Ancient Egyptians liked their ink

Exhibit at the British Museum puts a human face on mummies, highlighting their dental problems, high cholesterol and tattoo choices

A 1,300-year-old mummy of a woman who was found to have a tattoo on her inner thigh (Photo credit: Youtube screen capture)
A 1,300-year-old mummy of a woman who was found to have a tattoo on her inner thigh (Photo credit: Youtube screen capture)

Ancient Egyptians weren’t so different from us, it seems, and even enjoyed getting some tattoos from time to time, according to a new mummy exhibit at the British Museum that exposes intimate details about the lives of Nile residents.

The exhibit, titled “Ancient Lives: New Discoveries,” centers on eight mummies from various social classes and time periods –- ranging from 3,500 BC to 700 AD -– and uses state-of-the-art CAT scans as well as infrared technology and carbon dating to paint a clearer picture of what the lives of Egyptians may have looked like in ancient times.

The scans were carried out in London hospitals over a period of several weeks, and produced three-dimensional images of internal organs without actually harming the integrity of the corpses.

They showed that two of the mummified people suffered from high cholesterol and probably heart disease.
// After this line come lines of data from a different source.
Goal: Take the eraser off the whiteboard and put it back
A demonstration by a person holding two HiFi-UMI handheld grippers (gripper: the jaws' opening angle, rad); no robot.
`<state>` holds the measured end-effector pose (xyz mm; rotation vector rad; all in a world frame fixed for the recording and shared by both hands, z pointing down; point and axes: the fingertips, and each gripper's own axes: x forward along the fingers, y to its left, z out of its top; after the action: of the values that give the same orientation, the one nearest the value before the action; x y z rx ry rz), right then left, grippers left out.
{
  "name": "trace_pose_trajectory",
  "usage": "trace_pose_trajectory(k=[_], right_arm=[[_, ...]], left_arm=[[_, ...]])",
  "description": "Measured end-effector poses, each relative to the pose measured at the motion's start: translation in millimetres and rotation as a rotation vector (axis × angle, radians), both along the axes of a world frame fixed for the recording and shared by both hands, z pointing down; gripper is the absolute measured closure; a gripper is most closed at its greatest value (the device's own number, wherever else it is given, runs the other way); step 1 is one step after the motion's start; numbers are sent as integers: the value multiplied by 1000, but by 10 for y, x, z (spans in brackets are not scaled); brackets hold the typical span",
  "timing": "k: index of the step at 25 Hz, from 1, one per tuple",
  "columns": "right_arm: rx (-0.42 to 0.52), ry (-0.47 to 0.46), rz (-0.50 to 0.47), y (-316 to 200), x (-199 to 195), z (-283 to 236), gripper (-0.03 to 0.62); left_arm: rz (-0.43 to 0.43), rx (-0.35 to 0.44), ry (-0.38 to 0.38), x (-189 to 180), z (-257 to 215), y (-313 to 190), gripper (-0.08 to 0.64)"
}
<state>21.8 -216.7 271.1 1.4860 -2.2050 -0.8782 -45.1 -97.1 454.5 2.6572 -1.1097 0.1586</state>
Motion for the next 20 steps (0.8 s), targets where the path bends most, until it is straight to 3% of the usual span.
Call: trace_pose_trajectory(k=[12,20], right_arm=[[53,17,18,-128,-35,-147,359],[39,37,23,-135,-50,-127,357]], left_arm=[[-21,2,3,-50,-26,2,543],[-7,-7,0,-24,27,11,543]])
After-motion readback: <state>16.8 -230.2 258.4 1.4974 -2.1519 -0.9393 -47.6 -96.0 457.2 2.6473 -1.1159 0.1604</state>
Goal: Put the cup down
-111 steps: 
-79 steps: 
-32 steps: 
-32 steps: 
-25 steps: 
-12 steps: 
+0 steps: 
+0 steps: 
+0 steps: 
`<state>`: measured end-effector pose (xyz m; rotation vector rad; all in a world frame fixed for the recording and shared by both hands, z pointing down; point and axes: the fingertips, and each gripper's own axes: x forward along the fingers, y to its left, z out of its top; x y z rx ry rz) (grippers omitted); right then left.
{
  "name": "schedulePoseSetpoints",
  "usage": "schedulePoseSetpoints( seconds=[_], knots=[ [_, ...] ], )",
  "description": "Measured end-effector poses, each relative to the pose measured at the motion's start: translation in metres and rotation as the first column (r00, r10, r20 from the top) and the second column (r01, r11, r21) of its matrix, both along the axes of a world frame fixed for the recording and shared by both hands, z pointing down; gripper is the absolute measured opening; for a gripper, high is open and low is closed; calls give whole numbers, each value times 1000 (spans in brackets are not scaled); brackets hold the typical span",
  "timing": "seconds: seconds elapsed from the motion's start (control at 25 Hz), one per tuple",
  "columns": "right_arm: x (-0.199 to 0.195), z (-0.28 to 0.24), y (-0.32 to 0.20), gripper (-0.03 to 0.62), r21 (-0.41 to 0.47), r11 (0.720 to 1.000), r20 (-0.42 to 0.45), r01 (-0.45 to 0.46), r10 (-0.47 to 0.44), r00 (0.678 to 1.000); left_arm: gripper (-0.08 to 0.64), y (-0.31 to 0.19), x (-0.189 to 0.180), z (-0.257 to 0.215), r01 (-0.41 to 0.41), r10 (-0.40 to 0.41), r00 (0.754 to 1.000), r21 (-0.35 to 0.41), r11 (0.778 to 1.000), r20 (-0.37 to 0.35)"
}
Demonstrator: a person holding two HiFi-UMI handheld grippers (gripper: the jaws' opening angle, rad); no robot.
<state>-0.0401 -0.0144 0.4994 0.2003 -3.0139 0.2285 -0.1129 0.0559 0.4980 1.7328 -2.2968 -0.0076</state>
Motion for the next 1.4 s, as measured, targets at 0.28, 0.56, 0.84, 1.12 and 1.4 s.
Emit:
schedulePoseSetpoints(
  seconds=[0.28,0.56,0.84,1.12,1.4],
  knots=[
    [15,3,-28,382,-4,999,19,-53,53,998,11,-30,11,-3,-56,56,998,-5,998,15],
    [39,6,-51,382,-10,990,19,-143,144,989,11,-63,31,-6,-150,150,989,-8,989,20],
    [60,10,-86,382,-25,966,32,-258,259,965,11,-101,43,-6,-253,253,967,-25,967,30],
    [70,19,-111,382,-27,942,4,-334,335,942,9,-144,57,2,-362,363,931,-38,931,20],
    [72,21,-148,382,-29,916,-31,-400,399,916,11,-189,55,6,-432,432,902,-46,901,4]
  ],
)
Almost all of them had poor dental health, with decayed teeth and abscesses in their mouths and throats, and probably suffered from terrible toothaches.

One mummy, a young woman from a Christian community from around 700 AD in what is now Sudan, was found to have a tattoo carrying the name of the Archangel Michael on her inner thigh. It is believed that the symbol was intended to provide her with spiritual protection.

“She is the first evidence of a tattoo from this period. This is a very rare find,” exhibit curator Dr. Daniel Antoine told the Daily Telegraph.

The exhibit, which opens May 22, aims to provide a more familiar, humanizing angle on the Egyptian mummies, often portrayed as supernatural and even evil “creatures” in popular culture.

“We want to promote the idea these are not objects but real human beings,” said John Taylor, head curator of the museum’s Ancient Egypt and Sudan department. “We want to capture the humanity of these people.”